Whatever appears in the listing, return all of it exactly.
** Dataset section follows **
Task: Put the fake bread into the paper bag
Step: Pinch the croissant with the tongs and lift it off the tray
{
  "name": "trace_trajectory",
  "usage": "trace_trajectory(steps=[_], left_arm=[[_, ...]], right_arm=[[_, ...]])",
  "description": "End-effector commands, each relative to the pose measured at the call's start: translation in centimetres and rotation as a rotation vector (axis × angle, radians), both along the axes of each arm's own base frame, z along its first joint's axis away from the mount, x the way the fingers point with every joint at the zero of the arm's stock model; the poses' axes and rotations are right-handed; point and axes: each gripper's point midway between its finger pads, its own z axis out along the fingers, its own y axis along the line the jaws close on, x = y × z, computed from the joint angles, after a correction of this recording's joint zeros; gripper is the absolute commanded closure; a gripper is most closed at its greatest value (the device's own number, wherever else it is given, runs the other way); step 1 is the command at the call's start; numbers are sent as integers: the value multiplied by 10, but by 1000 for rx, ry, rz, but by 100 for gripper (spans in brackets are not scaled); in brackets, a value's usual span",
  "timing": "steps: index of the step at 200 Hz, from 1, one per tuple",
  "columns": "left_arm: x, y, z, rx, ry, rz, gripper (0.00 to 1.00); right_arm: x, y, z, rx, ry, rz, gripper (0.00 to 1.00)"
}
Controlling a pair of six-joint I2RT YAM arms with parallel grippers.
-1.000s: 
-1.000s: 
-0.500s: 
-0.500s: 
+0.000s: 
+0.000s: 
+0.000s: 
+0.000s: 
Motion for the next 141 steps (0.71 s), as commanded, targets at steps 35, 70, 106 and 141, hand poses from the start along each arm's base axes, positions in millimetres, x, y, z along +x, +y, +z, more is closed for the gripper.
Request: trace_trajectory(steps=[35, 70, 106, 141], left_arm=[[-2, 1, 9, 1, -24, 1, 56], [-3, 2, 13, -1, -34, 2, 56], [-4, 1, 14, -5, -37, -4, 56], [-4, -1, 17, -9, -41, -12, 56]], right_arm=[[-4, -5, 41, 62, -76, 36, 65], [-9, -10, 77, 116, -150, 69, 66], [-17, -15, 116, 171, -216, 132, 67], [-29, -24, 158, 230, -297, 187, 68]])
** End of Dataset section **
▶ **Answer for the task**:
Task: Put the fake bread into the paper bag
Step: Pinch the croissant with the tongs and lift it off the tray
{
  "name": "trace_trajectory",
  "usage": "trace_trajectory(steps=[_], left_arm=[[_, ...]], right_arm=[[_, ...]])",
  "description": "End-effector commands, each relative to the pose measured at the call's start: translation in centimetres and rotation as a rotation vector (axis × angle, radians), both along the axes of each arm's own base frame, z along its first joint's axis away from the mount, x the way the fingers point with every joint at the zero of the arm's stock model; the poses' axes and rotations are right-handed; point and axes: each gripper's point midway between its finger pads, its own z axis out along the fingers, its own y axis along the line the jaws close on, x = y × z, computed from the joint angles, after a correction of this recording's joint zeros; gripper is the absolute commanded closure; a gripper is most closed at its greatest value (the device's own number, wherever else it is given, runs the other way); step 1 is the command at the call's start; numbers are sent as integers: the value multiplied by 10, but by 1000 for rx, ry, rz, but by 100 for gripper (spans in brackets are not scaled); in brackets, a value's usual span",
  "timing": "steps: index of the step at 200 Hz, from 1, one per tuple",
  "columns": "left_arm: x, y, z, rx, ry, rz, gripper (0.00 to 1.00); right_arm: x, y, z, rx, ry, rz, gripper (0.00 to 1.00)"
}
Controlling a pair of six-joint I2RT YAM arms with parallel grippers.
-1.000s: 
-1.000s: 
-0.500s: 
-0.500s: 
+0.000s: 
+0.000s: 
+0.000s: 
+0.000s: 
Motion for the next 141 steps (0.71 s), as commanded, targets at steps 35, 70, 106 and 141, hand poses from the start along each arm's base axes, positions in millimetres, x, y, z along +x, +y, +z, more is closed for the gripper.
Request: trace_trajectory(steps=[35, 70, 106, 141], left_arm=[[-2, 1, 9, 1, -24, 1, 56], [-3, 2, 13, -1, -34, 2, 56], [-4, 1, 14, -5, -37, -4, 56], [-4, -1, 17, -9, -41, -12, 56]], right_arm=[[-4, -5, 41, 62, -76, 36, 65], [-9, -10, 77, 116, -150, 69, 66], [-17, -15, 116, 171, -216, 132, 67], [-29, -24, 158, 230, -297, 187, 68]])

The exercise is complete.